Looking at the points distributions, we could catch something meaningful if we limit **X**, **Y** and **Z** axis to some magic numbers.

Additionally we will only visualise 20% of the point cloud, as each frame contains ~120K points.

In [None]:
import matplotlib.pyplot as plt
from mpl_toolkits.mplot3d import Axes3D

colors = {
    'Car': 'b',
    'Tram': 'r',
    'Cyclist': 'g',
    'Van': 'c',
    'Truck': 'm',
    'Pedestrian': 'y',
    'Sitter': 'k'
}
axes_limits = [
    [-20, 80], # X axis range
    [-20, 20], # Y axis range
    [-3, 10]   # Z axis range
]
axes_str = ['X', 'Y', 'Z']

def draw_box(pyplot_axis, vertices, axes=[0, 1, 2], color='black'):
    """
    Draws a bounding 3D box in a pyplot axis.
    
    Parameters
    ----------
    pyplot_axis : Pyplot axis to draw in.
    vertices    : Array 8 box vertices containing x, y, z coordinates.
    axes        : Axes to use.
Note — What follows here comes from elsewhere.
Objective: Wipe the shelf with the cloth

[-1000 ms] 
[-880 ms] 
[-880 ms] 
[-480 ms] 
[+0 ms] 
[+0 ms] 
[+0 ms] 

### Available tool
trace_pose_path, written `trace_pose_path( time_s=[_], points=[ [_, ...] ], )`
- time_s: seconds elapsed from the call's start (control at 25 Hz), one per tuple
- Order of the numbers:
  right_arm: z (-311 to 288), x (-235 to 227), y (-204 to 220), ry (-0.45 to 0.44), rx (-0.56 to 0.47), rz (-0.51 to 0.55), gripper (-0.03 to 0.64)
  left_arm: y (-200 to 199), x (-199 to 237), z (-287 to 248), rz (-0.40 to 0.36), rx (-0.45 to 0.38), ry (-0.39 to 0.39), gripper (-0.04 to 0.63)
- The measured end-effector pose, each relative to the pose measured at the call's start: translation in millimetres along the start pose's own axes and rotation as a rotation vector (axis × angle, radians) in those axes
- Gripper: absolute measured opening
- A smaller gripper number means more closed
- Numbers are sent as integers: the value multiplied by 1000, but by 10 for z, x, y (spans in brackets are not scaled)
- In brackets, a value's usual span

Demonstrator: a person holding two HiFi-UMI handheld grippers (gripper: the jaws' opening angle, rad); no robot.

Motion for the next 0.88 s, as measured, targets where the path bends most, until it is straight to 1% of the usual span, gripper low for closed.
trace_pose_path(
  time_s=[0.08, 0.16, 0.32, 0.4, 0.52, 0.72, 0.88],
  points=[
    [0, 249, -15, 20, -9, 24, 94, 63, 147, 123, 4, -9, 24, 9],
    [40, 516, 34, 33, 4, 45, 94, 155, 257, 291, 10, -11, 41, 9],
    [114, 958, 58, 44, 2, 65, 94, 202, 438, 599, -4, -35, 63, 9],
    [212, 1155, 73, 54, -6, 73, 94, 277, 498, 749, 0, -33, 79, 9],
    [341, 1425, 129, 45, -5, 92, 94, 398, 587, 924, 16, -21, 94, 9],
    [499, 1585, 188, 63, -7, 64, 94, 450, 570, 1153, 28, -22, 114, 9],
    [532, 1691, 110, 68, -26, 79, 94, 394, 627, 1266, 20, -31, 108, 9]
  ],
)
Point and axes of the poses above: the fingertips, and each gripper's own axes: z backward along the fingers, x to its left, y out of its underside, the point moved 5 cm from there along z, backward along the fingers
Defaults to `[0, 1, 2]`, e.g. x, y and z axes.
    color       : Drawing color. Defaults to `black`.
    """
    vertices = vertices[axes, :]
    connections = [
        [0, 1], [1, 2], [2, 3], [3, 0],  # Lower plane parallel to Z=0 plane
        [4, 5], [5, 6], [6, 7], [7, 4],  # Upper plane parallel to Z=0 plane
        [0, 4], [1, 5], [2, 6], [3, 7]  # Connections between upper and lower planes
    ]
    for connection in connections:
        pyplot_axis.plot(*vertices[:, connection], c=color, lw=0.5)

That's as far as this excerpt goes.